Decanato - Facoltà di scienze informatiche

Data d'inizio: 27 Marzo 2014

Data di fine: 28 Marzo 2014

You are cordially invited to attend the PhD Dissertation Defense of Jonathan MASCI on Thursday, March 27th 2014 at 15h30 in room SI-008 (Informatics building)
 
Abstract:
Learning features for object detection and recognition with deep learning has received increasing attention in the past several years and recently attained widespread popularity.
In this PhD thesis we investigate its applications to the automatic surface inspection system of our industrial partner ArcelorMittal, for classification and segmentation problems. Currently employed algorithms, in fact, use fixed feature extractors which are hard to tune and require extensive prior-knowledge.
Our work, instead, focuses on learnable systems that can be used to improve recognition and detection without requiring hard to obtain task-specific domain knowledge.
For image classification we propose extensions to max-pooling convolutional networks, so that they can be applied to solve the general defect classification problem via a new pooling and feature encoding schemes.
State-of-the-art deep learning algorithms for object detection/segmentation have reached outstanding performance. Unfortunately, they do not meet the required processing speeds of steel industry. We propose an architecture that does not suffer the same computational bottleneck (1500-fold speed-up) while retaining equal performance.
To further advance the field we study the learning of morphological operators, largely used in industry. Only few attempts have been proposed in the literature, but no approach has ever considered the problem in its generality because of its hard formulation. We tackle it from a different perspective and introduce a learnable framework which seamlessly integrates morphological operators; hence bringing these powerful tools to deep learning for the first time.
Re-engineering an industrial system requires time. In order to deliver an im- mediate return we investigate metric learning problems to boost performance of currently used features. Our multimodal similarity sensitive hashing model scales well to web-scale datasets and, thanks to the binary representation, requires little storage and involves a cheap distance computation.

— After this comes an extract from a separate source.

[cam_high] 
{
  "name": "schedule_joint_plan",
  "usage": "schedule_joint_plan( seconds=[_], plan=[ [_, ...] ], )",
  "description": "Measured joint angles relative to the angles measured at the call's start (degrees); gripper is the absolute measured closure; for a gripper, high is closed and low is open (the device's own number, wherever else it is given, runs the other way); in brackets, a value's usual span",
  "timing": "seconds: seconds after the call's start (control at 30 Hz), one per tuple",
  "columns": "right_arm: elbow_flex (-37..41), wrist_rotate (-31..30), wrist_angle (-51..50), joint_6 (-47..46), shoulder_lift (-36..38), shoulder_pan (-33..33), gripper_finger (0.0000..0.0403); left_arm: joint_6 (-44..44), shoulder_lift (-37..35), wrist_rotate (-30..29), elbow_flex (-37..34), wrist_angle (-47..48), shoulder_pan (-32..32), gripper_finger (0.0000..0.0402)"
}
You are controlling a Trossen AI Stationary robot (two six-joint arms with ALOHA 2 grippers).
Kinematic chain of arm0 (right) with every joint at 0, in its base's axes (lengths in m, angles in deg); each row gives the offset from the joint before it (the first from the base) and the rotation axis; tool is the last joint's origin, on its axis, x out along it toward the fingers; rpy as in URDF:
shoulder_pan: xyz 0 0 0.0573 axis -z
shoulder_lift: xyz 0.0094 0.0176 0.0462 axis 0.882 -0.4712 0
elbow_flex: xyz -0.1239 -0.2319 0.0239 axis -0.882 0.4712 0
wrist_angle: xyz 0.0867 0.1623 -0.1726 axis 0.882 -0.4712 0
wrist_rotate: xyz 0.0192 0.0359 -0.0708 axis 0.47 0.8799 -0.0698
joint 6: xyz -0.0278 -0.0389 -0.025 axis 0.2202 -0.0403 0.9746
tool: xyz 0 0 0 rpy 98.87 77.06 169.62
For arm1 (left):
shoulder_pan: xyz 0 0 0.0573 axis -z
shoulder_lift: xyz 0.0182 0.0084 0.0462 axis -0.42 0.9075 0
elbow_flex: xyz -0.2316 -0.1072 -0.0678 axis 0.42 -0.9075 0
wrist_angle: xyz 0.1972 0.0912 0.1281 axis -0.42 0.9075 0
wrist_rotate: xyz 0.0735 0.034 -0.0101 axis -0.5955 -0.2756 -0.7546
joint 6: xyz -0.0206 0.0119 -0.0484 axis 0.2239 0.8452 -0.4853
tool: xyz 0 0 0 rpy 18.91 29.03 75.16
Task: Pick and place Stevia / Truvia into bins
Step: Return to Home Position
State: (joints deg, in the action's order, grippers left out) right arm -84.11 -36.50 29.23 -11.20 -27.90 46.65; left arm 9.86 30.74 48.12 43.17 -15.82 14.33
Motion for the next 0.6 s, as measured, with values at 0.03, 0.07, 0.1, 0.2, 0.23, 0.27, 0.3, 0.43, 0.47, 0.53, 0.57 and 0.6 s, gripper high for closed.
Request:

It outperforms previous state-of-the-art approaches without requiring additional resources.

Dissertation Committee:

  • Prof. Jürgen Schmidhuber, Università della Svizzera italiana, Switzerland (Research Advisor)
  • Prof. Illia Horenko, Università della Svizzera italiana, Switzerland (Internal Member)
  • Prof. Michael Bronstein, Università della Svizzera italiana, Switzerland (Internal Member)
  • Prof. Yann LeCun, New York University, USA (External Member)
  • Prof. Hugues Talbot, Università Paris-Est, France (External Member)